#### Stored items:
____________________
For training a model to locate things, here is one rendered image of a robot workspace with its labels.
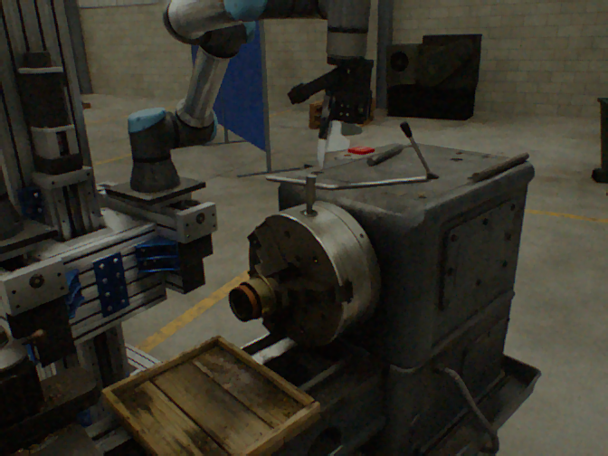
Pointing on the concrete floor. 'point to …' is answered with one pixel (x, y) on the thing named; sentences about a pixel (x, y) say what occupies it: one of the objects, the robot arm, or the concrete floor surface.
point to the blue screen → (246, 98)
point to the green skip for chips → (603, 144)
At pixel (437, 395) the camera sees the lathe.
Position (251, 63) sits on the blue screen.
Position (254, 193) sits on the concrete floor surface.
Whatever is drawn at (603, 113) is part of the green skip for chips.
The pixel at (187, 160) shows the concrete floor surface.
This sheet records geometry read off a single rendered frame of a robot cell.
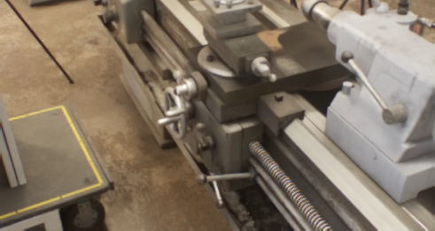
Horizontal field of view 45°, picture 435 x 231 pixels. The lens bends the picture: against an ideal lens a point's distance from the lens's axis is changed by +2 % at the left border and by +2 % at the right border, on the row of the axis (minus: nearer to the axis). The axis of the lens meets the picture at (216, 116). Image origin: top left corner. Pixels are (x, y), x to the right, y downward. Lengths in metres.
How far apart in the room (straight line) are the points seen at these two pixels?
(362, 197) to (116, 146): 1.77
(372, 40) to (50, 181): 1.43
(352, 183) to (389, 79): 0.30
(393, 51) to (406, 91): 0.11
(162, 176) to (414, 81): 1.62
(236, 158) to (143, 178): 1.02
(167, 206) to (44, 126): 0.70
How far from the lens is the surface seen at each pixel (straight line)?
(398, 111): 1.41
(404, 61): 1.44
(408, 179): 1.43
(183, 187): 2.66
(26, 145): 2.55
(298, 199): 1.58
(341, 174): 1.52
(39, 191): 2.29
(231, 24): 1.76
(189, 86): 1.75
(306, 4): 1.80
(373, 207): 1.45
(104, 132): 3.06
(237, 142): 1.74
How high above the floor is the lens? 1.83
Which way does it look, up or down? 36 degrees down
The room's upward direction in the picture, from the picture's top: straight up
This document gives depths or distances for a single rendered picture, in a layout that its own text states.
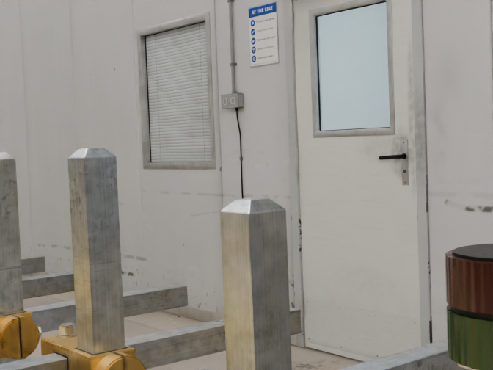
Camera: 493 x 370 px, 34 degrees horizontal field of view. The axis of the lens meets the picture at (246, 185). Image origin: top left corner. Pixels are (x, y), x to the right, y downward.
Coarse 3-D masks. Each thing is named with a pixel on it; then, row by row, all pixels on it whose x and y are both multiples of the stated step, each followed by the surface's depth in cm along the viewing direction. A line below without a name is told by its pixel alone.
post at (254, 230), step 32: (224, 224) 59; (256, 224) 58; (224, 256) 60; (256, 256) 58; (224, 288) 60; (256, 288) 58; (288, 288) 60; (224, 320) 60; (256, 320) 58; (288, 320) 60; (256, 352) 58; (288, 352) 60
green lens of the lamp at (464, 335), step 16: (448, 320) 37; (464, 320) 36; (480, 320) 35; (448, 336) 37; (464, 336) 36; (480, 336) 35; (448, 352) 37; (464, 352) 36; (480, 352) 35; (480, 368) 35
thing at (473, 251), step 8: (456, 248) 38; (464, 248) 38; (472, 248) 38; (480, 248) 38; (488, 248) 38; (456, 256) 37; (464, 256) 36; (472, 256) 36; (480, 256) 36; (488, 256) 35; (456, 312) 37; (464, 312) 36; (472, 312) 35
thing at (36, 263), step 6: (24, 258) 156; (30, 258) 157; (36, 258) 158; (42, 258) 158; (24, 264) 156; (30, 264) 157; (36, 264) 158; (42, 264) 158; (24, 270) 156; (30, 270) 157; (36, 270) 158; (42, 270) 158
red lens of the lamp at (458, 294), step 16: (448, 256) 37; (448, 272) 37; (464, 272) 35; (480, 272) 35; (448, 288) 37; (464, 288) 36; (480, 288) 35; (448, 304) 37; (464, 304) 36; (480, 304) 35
____________________
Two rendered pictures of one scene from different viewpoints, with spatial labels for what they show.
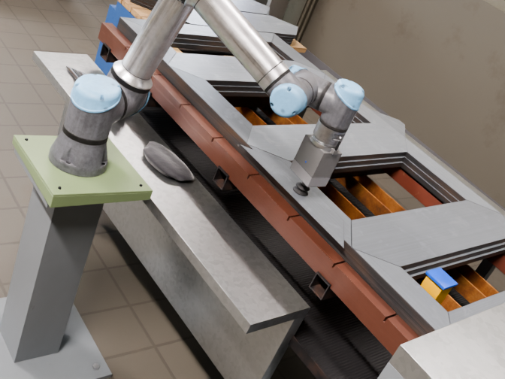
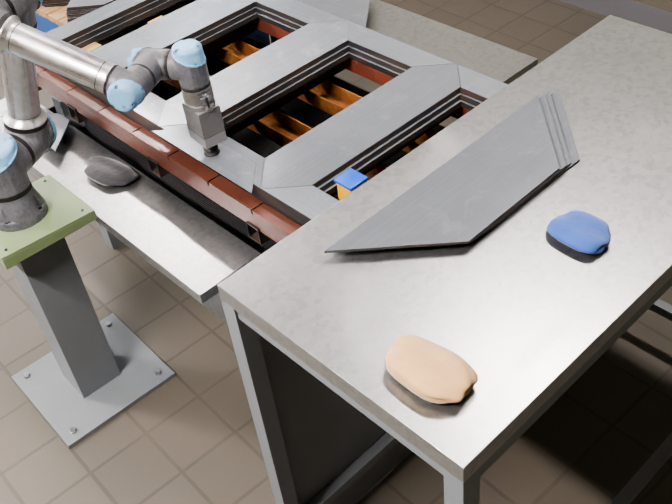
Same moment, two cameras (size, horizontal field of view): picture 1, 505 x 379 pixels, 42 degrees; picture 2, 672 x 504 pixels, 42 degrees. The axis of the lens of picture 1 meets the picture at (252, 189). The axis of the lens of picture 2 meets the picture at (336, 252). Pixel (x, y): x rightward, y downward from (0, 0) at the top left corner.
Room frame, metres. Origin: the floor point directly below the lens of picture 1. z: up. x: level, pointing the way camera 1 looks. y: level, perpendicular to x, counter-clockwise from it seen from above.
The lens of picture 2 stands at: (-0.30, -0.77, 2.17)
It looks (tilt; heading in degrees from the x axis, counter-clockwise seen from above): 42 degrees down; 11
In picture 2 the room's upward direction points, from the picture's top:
____________________
#### Exercise goal:
Output the lines above between the one holding "Position (251, 63) sits on the blue screen." and the one holding "This sheet records", inclusive, with nothing before or after them.

#### Output below:
Position (251, 63) sits on the blue screen.
Position (254, 193) sits on the concrete floor surface.
Whatever is drawn at (603, 113) is part of the green skip for chips.
The pixel at (187, 160) shows the concrete floor surface.
This sheet records geometry read off a single rendered frame of a robot cell.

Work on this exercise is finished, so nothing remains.